I'm sure most of ya'll can skip this first bit, but better to post it than get questions later.
Alrighty, for this method you will need to have a UO macro called "last target". What this does is retain the last thing you targetted with your targetting cursor. You can find it here:
Another useful macro that works well in tandem with this one is called "last object":
An example would be an axe you would use for chopping a tree. When you double click an axe you are setting it to be the "last object" that you double clicked on. When you target the tree, the tree becomes the "last target" you chose as a target. So instead of having to double click axe, target tree, you assign "last object" and "last target" to two keys, say F7 and F8, and now once you have chopped the tree once you can hit F7 then F8 over and over.
These two macros are crazy useful for decorating, I would advise anyone who wants to get serious about decorating to learn to use them very comfortably, they are huge time savers.
Alrighty! You will need an interior decorator or two (I use two so I do not have to change their settings, one is up and one is down), an axe, nine goza mats, and enough pentagram/abbatoir/arcane circles to cover the area you wish to cover.
Because you will have to raise the goza mats you can only place tiles in areas where you can raise all nine in order to place the add on. Which means in a perfectly square room that is 8 x 8 you have to leave a border all the way around, and your add-on center tile floor will be 6x6. You can do what feath did and use the borders of heritage rugs or the edges of the add-ons to fill in the spaces next to the walls, or you can be lazy like me and slap some gozas down.
It is actually possible to "illusion" your way around this limitation in a perfectly square room - you can raise the single center floor add on tiles up enough to appear to be in the tile to the north and west, and this will fill up almost all of the next to the wall spaces except for the northeast and southwest corner tiles. However these tiles will block movement and it may be more trouble than it's worth.
This set of directions is for building a line of center tiles starting from the west side and moving east. It is a time saver to go in a line this way because you are only having to chop and replace three gozas at a time.
1. The fastest way to raise a block of gozas like this is *not* using last object/last target on each one, because there is a delay with moving an object after you have already moved it. The delay does not extend to other objects. So basically raise the first goza up by one, the second goza up by one...raise all 9 of them up by 1 and you can do this very quickly, then raise them all up by 1 again (all should be raised up by 2 total)
2. Place your add on, you will target the center goza mat.
3. This is where "last target" is necessary! Once you place your pentagram, the goza mat you placed on is now considered the "last target". So select down on your int dec tool, then hit your macro for "last target". Wait a second, then do it again. If you don't see the goza drop then try again (you didn't wait out the timer long enough). If for some reason it doesn't drop, check that your macro is working, redeed the pentagram and try again from step 2.
4. Chop the 8 tiles around the center tile.

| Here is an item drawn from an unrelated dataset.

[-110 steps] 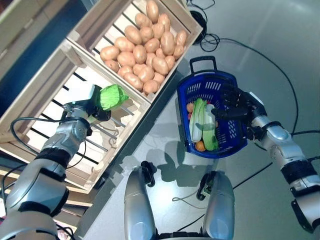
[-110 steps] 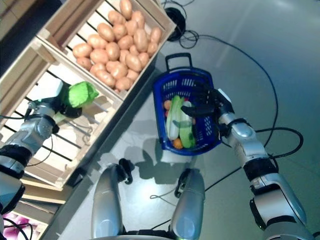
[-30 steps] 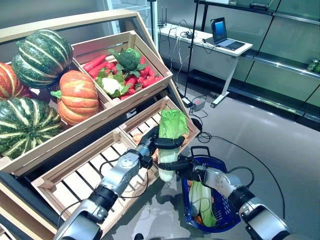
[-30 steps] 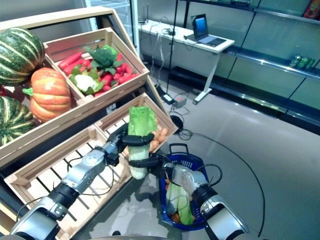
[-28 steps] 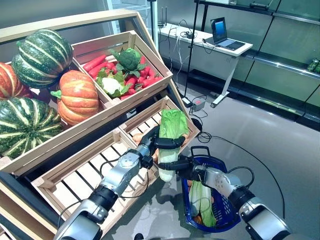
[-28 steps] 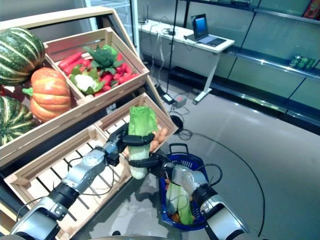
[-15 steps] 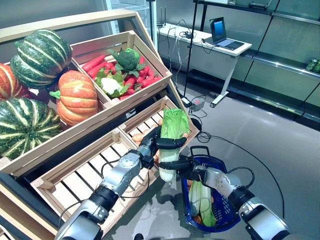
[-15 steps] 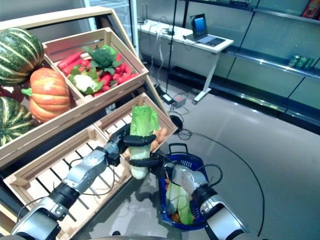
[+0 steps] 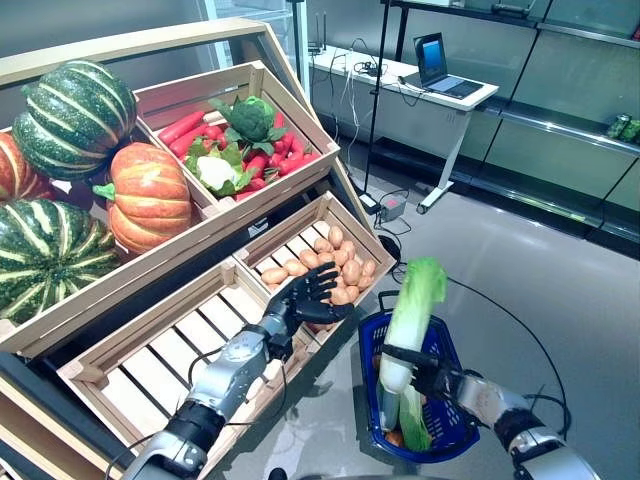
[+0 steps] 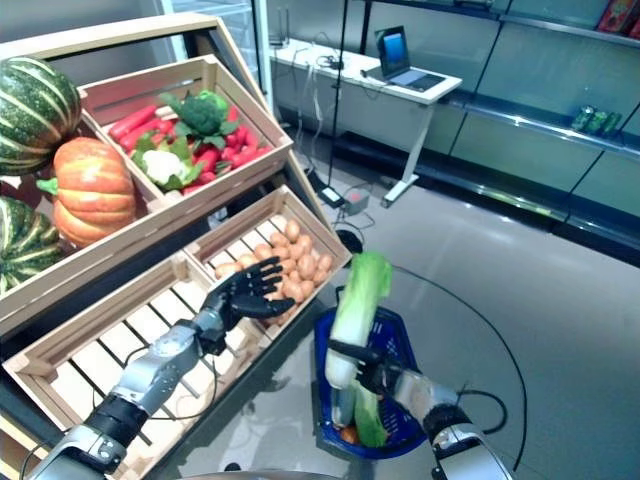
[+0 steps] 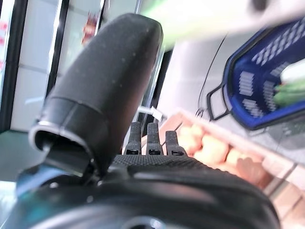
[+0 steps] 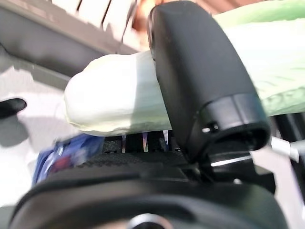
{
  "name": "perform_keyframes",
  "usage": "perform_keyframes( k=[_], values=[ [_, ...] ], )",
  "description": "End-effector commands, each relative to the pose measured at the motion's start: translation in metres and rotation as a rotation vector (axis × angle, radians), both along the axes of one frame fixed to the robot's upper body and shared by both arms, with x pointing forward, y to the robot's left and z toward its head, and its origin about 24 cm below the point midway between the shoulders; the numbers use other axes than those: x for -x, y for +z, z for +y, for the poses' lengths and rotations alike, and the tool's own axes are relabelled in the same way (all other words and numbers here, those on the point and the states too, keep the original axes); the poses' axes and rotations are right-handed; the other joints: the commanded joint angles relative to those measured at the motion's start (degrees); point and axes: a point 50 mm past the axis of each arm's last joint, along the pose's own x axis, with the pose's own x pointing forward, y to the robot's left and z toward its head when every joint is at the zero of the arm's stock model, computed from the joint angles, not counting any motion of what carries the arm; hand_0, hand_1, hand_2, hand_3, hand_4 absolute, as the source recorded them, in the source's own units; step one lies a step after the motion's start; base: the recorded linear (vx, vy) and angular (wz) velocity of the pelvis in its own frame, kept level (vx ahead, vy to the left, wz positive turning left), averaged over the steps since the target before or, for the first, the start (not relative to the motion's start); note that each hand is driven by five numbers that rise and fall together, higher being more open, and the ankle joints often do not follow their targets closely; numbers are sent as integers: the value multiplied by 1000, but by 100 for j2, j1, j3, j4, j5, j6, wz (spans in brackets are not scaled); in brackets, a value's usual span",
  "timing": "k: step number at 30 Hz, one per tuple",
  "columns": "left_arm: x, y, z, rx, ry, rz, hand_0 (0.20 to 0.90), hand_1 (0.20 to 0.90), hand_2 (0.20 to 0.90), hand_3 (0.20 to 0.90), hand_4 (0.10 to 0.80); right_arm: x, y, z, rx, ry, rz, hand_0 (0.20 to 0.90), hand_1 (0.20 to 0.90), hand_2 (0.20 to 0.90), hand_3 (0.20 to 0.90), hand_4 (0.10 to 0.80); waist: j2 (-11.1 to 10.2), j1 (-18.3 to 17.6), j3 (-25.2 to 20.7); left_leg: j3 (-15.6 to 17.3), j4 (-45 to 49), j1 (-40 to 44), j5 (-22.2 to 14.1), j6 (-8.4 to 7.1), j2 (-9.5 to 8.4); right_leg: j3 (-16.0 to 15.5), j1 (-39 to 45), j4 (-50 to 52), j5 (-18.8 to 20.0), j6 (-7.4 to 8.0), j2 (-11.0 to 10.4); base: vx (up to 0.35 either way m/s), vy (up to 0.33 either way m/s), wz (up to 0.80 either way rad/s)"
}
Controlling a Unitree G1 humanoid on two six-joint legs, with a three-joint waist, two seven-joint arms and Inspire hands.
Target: Put vegetables into the basket
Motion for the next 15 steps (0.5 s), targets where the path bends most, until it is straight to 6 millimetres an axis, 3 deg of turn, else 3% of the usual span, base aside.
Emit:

5. Chop the 3 gozas that are on the backside of the direction you are heading in (in this example you're building a floor towards the east so chop the three west tiles)
6. Replace those three tiles in the direction you are building (in this example to the east)
7. Raise each of those up by 2
8. Hop off your mount, or if you don't have a mount you can use an ethy
9. Hop back on your mount (or ethy) and this will flip the goza on top of the detached center tile
10. Raise the goza twice
11. Start over at step two till you are done all the way across.
When you have gone all the way across the floor you can move south one tile, this would mean in step 5 chopping the three north goza mats and placing them south. Then you would work your way from east to west and in step 5 would chop the three east tiles and replace on the west.
If you have problems, such as a goza mat falling under a pentagram tile and remounting doesn't make it pop, you can use your int dec tool to raise the center tile a couple times till you can see the edge of the goza.
FUN THINGS YOU CAN DO:
If you have access to a lot of cash, you can make an all white floor (or whatever tokuno dye you fancy) this way by creating the pentagrams/whatever out of special woods (oak is most plentiful) then dying the addons before they are ever placed with tokuno dyes. As a border you can use pure white goza mats made from the dread spider silk cloth or bod reward cloth. Very pricey, but could be very impressive!
You can do this floor in any of the wood colors, or natural, you can make it partially see thru with arcane circles (very pricey with all the gems they take to make), the only limit is not being able to build up to a wall in custom homes unless you use the add-on border.
You can build stairs with these add-on pieces, or do a cute tabletop like Feath did, you can make little pedestals from boxes or goza mats and add-on centers...lots of things you can do. I feel like I've hardly scratched the surface of ways I can make add-ons do my decorative bidding!
NOTE: if you are in a custom home and are messing with this remember to lock down each center tile before you go into customize mode!